What this task involves: Where a line in the material below has the string "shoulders", please report it.

Recorded information:
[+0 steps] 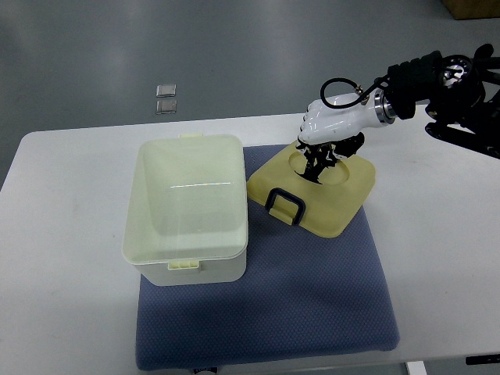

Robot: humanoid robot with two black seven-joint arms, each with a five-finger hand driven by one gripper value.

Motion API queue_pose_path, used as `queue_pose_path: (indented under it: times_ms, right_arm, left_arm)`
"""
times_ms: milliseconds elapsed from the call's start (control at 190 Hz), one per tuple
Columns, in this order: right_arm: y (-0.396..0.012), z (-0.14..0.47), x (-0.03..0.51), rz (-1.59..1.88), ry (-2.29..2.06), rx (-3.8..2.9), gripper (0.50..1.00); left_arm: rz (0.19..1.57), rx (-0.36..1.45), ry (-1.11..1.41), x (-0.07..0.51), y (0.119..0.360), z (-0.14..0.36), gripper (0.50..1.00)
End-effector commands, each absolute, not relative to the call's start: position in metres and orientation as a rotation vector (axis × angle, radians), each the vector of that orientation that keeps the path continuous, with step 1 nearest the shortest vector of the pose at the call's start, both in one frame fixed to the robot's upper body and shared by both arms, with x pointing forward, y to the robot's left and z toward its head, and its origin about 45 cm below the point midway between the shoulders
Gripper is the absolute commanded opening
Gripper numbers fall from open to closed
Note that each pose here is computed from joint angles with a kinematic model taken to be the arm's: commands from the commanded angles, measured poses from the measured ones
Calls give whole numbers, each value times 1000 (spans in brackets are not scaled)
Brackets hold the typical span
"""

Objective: Open white storage box with right hand
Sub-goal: 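Carry the lid beside the box and lower it onto the cushion, then open the right hand fingers and release the lid handle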

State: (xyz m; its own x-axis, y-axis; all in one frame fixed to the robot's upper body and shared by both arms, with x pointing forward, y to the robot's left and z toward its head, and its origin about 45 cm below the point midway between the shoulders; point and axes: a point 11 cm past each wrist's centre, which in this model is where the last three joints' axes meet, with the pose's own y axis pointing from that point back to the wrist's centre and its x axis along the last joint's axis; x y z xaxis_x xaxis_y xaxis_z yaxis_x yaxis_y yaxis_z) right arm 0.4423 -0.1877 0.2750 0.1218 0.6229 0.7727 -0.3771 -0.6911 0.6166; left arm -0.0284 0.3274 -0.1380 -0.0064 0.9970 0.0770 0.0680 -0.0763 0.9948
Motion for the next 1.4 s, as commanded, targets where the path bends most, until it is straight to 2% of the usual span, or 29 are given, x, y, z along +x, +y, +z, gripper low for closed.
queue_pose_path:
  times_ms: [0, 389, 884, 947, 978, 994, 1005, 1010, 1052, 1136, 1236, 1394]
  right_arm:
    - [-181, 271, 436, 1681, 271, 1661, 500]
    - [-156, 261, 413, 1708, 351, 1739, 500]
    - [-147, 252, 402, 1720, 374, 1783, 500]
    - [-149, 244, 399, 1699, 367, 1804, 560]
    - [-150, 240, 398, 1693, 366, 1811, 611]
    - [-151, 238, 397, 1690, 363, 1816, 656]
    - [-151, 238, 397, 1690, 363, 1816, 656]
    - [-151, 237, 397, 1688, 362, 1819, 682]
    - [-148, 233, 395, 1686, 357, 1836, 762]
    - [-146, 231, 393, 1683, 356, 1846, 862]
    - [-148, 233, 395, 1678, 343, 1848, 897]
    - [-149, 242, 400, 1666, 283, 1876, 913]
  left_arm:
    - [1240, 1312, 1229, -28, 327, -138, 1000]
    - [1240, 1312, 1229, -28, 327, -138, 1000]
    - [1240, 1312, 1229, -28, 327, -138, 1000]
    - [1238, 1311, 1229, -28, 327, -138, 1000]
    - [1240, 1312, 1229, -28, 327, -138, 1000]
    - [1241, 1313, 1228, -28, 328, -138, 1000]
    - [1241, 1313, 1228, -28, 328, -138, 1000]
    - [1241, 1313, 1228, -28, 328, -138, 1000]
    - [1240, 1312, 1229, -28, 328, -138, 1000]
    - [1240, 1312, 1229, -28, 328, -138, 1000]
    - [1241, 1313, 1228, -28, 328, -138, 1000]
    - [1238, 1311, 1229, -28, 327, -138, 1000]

Exercise output:
End-effector commands, each absolute, not relative to the call's start: position in metres and orientation as a rotation vector (axis × angle, radians), each the vector of that orientation that keeps the path continuous, with step 1 nearest the shortest vector of the pose at the call's start, both in one frame fixed to the robot's upper body and shared by both arms, with x pointing forward, y to the robot's left and z toward its head, and its origin about 45 cm below the point midway between the shoulders
State: (xyz m; its own x-axis, y-axis; all in one frame fixed to the robot's upper body and shared by both arms, with x pointing forward, y to the robot's left and z toward its head, and its origin about 45 cm below the point midway between the shoulders; point and axes: a point 11 cm past each wrist's centre, which in this model is where the last three joints' axes meet, with the pose's own y axis pointing from that point back to the wrist's centre and its x axis along the last joint's axis; x y z xaxis_x xaxis_y xaxis_z yaxis_x yaxis_y yaxis_z) right arm 0.4423 -0.1877 0.2750 0.1218 0.6229 0.7727 -0.3771 -0.6911 0.6166; left arm -0.0284 0.3274 -0.1380 -0.0064 0.9970 0.0770 0.0680 -0.0763 0.9948

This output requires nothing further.